**Brief**. Go through the listing beneath and show each line containing the string "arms".

####

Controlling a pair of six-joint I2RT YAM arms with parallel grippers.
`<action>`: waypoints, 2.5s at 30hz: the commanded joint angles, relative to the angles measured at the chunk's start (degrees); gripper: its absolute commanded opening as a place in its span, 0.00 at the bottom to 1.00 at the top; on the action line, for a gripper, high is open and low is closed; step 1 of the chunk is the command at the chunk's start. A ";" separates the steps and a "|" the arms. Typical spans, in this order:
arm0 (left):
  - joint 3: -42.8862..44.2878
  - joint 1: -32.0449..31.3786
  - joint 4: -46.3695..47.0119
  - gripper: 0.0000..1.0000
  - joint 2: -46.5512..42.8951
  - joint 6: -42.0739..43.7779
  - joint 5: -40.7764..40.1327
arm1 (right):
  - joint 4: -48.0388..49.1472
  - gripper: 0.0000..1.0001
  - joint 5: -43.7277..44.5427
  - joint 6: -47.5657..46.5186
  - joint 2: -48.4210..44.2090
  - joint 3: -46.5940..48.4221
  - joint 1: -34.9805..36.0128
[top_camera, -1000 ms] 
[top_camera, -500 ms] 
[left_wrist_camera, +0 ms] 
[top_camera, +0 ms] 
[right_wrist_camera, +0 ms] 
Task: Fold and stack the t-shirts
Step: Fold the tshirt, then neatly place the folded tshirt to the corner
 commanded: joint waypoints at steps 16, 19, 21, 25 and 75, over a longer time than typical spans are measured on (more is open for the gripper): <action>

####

**Finished exercise**.
Controlling a pair of six-joint I2RT YAM arms with parallel grippers.
`<action>`: waypoints, 2.5s at 30hz: the commanded joint angles, relative to the angles measured at the chunk's start (degrees); gripper: its absolute commanded opening as a place in its span, 0.00 at the bottom to 1.00 at the top; on the action line, for a gripper, high is open and low is closed; step 1 of the chunk is the command at the chunk's start. A ";" separates the steps and a "|" the arms. Typical spans, in this order:

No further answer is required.